5 Barang siapa yang pekerjaannya atau kebiasaanya, dengan sengaja-sengaja mengadakan atau memudahkan perbuatan cabul dengan orang lain, dihukum dengan hukuman penjara selama-lamanya satu tahun empat bulan atau denda sebanyak-banyaknya seribu rupiah (Kartini Kartono, 2011:215). Peraturan yang ada tidak membuat masyarakat sadar akan hukum. Sedangkan peraturan hukum yang ada mengharuskan kita untuk mengikuti dan mematuhinya demi kenyamanan bersama dimasyarakat. Berdasarkan survei pendahuluan dengan beberapa tokoh agama dan tokoh masyarakat sebagai wujud realita atau kenyataan yang sedang terjadi disebutkan bahwa dalam pandangan masyarakat Dukuh Ngrendeng, keberadaan prostitusi disekitar lapangan sepak bola Dukuh Ngrendeng masih tetap eksis dan lebih banyak memberikan efek negative daripada manfaat ekonominya dan lebih khusus lagi keberadaan prostitusi menggoyahkan integritas moral masyarakat. Adanya perbedaan pendapat dikalangan masyarakat tentang keberadaan prostitusi di Dukuh Ngrendeng tersebut menarik untuk diteliti, untuk dapat mengetahui opini umum dari masyarakat apakah sebagian besar menolak atau menerima, karena fakta masih menunjukan adanya kegiatan prostitusi disekitar lingkup lapangan sepak bola Dukuh Ngrendeng, Desa Sobayan, Kecamatan Pedan, Kabupaten Klaten masih tetap eksis. Berdasarkan latar belakang tersebut di atas, peneliti terdorong untuk melakukan penelitian dengan judul Hubungan Antara Persepsi Warga Tentang Prostitusi Dengan Integritas Moral Masyarakat (Studi Kasus di Pemukiman Penduduk Kompleks Prostitusi Dukuh Ngrendeng Desa Sobayan Kecamatan Pedan Kabupaten Klaten). B. Rumusan Masalah Berdasarkan latar belakang masalah di atas, maka rumusan penelitian ini adalah: Adakah hubungan yang signifikan antara persepsi warga tentang prostitusi dengan integritas moral masyarakat Dukuh Ngrendeng, Desa Sobayan, Kecamatan Pedan, Kabupaten Klaten?

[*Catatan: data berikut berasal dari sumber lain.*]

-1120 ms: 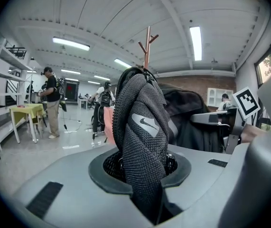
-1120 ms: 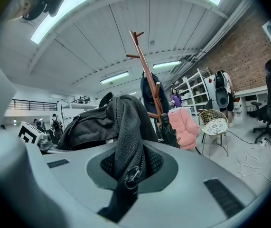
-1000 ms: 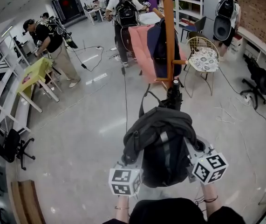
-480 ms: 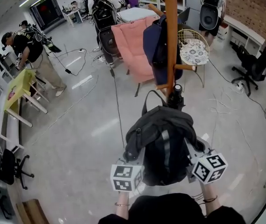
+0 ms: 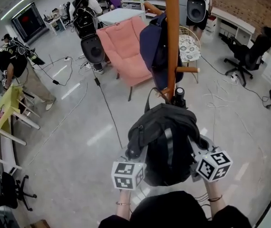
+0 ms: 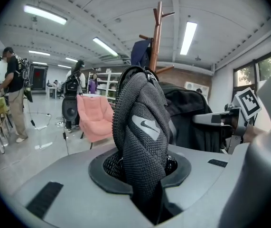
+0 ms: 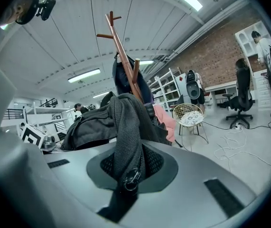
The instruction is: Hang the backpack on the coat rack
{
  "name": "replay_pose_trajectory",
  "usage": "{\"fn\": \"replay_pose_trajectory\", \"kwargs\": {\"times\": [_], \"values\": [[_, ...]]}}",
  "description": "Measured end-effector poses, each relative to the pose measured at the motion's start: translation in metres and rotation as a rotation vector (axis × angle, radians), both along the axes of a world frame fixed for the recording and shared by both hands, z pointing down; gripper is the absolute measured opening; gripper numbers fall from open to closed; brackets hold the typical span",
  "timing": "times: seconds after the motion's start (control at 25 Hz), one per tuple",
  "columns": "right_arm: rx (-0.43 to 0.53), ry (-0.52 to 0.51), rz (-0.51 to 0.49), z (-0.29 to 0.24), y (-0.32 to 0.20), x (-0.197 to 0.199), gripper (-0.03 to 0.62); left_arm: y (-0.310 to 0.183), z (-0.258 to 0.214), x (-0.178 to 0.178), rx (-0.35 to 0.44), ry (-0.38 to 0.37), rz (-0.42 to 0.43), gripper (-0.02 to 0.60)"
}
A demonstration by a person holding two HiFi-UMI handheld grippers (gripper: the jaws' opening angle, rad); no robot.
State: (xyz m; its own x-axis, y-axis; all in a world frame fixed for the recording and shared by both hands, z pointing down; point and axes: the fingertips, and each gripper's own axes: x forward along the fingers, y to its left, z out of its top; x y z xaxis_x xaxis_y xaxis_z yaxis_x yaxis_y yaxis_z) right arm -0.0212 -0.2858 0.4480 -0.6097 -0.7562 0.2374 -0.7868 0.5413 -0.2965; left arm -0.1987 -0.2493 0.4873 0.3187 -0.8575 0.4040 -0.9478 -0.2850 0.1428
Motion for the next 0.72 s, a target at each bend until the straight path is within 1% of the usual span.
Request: {"fn": "replay_pose_trajectory", "kwargs": {"times": [0.32, 0.72], "values": [[-0.021, -0.002, 0.062, 0.011, -0.021, -0.003, 0.035, -0.030, 0.012, -0.005, -0.019, -0.002, 0.064, 0.115], [-0.060, 0.011, 0.089, 0.034, -0.042, 0.006, 0.035, -0.057, 0.038, 0.005, -0.063, 0.007, 0.100, 0.116]]}}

6 C. Tujuan Penelitian Sesuai dengan perumusan masalah di atas, maka tujuan penelitian ini adalah untuk mengetahui ada tidaknya hubungan yang signifikan antara persepsi warga tentang prostitusi dengan integritas moral masyarakat Dukuh Ngrendeng, Desa Sobayan, Kecamatan Pedan, Kabupaten Klaten. D. Manfaat Penelitian Berdasarkan permasalahan diatas, maka diharapkan penelitian ini mempunyai manfaat sebagai berikut: 1. Manfaat Teoritis a. Penelitian ini diharapkan dapat memberikan informasi di bidang pendidikan khususnya mengenai pengetahuan tentang dampak dari lingkungan prostitusi pada masyarakat. b. Penelitian ini diharapkan dapat menjadi bahan pembanding, pertimbangan, dan pengembangan bagi penelitian dimasa yang akan datang pada bidang dan permasalahan sejenis atau bersangkutan. 2. Manfaat Praktis a. Bagi Masyarakat Masyarakat mendapatkan pengetahuan mengenai dampak prostitusi untuk masa depan dan generasi muda dan dapat memperoleh solusi untuk mengatasinya sehingga kehidupan masyarakat menjadi tentram tanpa memikirkan gangguan aktifitas prostitusi. b. Bagi Peneliti Untuk menerapkan ilmu pengetahuan yang telah peneliti terima dibangku kuliah khususnya yang berkaitan dengan PKn, serta untuk membekali peneliti sebagai calon guru agar bisa membaur dengan masyarakat.